**Action item**
Across the data below, in how many lines does the word "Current" appear? Give only the number.

[Records from a dataset]
========================================

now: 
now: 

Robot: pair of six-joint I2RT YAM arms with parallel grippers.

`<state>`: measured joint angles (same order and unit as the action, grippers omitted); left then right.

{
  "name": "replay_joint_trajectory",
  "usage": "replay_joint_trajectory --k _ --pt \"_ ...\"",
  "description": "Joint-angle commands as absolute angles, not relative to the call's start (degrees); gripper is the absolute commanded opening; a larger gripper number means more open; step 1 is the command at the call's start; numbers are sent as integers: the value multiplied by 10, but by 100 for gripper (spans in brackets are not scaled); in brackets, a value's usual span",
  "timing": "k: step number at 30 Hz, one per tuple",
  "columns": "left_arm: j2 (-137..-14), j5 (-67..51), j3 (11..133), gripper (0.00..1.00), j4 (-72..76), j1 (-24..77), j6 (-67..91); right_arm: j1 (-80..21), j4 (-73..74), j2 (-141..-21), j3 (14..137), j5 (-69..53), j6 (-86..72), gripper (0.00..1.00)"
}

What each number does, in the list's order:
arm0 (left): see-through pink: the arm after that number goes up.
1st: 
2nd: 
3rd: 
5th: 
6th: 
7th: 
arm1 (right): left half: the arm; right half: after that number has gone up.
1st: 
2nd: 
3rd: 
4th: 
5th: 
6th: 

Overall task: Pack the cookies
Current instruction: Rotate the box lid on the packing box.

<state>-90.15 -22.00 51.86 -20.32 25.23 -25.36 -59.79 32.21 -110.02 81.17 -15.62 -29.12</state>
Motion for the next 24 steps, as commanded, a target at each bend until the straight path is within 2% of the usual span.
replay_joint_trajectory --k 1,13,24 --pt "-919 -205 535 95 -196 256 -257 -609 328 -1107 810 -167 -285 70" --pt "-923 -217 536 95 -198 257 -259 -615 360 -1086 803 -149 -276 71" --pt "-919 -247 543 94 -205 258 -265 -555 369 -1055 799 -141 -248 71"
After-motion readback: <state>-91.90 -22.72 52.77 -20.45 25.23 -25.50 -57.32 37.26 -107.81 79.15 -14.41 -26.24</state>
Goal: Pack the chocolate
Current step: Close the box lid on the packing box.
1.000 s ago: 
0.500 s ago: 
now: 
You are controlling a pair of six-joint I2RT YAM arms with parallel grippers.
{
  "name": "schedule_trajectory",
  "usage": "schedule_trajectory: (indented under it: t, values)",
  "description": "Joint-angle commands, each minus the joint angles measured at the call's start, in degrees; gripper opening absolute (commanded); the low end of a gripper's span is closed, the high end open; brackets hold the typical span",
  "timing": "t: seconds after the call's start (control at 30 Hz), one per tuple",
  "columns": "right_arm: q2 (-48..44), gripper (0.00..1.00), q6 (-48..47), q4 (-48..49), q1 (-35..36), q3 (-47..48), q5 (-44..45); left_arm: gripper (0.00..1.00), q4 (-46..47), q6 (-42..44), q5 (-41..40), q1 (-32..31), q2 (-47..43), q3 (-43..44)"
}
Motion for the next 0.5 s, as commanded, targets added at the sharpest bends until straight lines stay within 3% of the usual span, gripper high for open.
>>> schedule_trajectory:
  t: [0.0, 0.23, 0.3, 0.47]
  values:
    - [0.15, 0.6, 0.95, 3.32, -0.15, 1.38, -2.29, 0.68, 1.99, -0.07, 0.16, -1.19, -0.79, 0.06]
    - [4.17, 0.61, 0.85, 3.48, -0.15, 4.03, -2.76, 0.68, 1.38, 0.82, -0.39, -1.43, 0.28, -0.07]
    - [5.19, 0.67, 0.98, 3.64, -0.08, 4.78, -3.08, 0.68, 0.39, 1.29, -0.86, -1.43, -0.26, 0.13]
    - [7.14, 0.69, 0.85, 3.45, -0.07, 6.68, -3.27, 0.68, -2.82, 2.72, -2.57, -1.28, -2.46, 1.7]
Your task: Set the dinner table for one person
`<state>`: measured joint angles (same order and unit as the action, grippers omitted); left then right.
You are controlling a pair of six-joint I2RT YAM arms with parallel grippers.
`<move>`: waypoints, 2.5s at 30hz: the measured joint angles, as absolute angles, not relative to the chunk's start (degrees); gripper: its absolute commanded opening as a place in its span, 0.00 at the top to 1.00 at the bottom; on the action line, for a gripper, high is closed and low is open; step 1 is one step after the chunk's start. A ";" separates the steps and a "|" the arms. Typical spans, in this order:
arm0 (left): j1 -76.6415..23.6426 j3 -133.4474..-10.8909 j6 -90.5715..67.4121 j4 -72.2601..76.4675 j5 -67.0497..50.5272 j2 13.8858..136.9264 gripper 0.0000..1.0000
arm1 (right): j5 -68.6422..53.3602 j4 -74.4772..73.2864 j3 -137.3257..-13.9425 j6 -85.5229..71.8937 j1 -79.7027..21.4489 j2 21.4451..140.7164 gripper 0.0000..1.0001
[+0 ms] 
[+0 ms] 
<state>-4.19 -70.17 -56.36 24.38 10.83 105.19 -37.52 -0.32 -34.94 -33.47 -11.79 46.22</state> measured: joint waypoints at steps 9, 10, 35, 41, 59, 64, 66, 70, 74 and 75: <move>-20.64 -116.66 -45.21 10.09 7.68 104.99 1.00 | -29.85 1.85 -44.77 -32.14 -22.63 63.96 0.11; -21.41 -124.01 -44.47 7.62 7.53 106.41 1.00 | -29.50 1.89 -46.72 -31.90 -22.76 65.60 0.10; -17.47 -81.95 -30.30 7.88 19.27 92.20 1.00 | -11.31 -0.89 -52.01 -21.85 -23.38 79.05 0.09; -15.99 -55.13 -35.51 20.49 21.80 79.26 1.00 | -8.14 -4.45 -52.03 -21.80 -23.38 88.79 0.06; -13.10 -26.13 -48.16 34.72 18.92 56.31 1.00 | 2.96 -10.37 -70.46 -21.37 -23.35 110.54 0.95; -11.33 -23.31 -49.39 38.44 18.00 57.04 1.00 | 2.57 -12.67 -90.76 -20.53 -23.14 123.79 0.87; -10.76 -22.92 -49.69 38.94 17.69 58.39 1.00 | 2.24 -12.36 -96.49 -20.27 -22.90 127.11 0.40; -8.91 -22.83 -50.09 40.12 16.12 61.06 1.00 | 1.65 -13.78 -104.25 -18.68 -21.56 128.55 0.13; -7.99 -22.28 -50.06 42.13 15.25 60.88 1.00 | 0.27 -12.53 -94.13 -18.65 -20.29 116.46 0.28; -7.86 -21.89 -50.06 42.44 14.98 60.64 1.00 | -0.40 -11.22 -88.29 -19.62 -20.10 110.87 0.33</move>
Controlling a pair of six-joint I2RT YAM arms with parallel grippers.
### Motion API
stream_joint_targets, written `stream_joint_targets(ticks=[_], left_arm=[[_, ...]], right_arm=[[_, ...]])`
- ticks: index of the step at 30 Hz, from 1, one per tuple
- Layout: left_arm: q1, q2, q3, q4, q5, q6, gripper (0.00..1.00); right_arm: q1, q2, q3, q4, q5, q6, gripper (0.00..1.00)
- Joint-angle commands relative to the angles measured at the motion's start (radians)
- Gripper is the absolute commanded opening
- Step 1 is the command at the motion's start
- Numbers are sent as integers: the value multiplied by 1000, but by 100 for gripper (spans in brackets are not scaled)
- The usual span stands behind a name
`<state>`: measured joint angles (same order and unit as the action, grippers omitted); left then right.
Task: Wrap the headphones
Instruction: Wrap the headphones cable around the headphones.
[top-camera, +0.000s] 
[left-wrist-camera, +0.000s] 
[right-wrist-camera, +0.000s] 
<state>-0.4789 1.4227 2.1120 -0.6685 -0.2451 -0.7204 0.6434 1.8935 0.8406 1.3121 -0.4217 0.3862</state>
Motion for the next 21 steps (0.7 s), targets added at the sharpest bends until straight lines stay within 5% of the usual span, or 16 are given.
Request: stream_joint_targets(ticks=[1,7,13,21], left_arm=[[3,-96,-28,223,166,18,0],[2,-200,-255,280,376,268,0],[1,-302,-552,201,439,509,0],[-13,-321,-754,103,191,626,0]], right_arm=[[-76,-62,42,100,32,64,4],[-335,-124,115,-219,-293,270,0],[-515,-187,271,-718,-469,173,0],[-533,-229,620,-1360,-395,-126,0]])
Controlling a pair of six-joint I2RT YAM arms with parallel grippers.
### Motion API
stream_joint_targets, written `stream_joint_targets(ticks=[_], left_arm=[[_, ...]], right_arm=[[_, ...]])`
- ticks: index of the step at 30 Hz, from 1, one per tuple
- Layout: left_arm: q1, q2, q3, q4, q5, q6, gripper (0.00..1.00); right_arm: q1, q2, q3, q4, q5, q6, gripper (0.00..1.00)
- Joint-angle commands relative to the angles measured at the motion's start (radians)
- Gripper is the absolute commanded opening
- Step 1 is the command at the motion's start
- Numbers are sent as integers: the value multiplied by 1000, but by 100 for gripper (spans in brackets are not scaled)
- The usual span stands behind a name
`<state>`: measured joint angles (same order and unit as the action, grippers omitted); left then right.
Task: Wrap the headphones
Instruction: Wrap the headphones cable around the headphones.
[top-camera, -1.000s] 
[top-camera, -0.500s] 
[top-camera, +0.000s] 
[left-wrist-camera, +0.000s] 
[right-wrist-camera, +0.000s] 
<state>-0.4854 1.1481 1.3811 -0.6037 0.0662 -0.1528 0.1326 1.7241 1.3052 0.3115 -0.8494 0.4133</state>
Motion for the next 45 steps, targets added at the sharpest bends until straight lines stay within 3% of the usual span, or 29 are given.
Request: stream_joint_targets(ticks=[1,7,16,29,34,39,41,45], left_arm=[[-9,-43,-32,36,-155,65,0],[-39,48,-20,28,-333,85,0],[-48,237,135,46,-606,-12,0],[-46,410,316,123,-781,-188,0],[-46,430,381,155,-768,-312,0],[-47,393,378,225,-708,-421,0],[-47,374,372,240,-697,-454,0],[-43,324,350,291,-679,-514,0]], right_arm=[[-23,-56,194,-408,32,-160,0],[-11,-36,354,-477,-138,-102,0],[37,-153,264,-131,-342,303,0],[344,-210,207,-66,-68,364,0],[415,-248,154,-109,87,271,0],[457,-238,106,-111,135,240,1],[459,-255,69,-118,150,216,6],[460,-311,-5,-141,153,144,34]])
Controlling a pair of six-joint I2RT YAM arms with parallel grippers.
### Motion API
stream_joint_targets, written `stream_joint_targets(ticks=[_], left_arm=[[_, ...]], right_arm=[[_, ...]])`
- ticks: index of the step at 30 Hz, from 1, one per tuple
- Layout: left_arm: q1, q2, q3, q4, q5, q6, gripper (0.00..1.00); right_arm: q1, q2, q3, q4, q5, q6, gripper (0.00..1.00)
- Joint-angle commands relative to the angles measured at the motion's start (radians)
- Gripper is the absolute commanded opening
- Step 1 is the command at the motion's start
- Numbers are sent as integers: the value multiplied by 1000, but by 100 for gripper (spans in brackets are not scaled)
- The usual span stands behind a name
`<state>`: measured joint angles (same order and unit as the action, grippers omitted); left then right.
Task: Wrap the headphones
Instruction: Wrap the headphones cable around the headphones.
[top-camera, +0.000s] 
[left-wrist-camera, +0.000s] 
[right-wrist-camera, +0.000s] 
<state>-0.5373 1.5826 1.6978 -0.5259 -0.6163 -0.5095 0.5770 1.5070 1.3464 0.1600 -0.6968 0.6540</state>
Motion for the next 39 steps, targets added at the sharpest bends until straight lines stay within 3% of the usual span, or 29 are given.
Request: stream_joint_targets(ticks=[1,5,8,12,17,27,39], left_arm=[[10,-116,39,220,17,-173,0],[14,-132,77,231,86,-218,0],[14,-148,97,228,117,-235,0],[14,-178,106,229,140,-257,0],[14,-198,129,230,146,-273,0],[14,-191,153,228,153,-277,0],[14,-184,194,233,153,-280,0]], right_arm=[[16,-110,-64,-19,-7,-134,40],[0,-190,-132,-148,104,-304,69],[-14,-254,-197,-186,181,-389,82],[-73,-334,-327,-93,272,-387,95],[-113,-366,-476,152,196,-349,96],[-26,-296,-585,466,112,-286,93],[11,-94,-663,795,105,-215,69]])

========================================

**Answer box**
2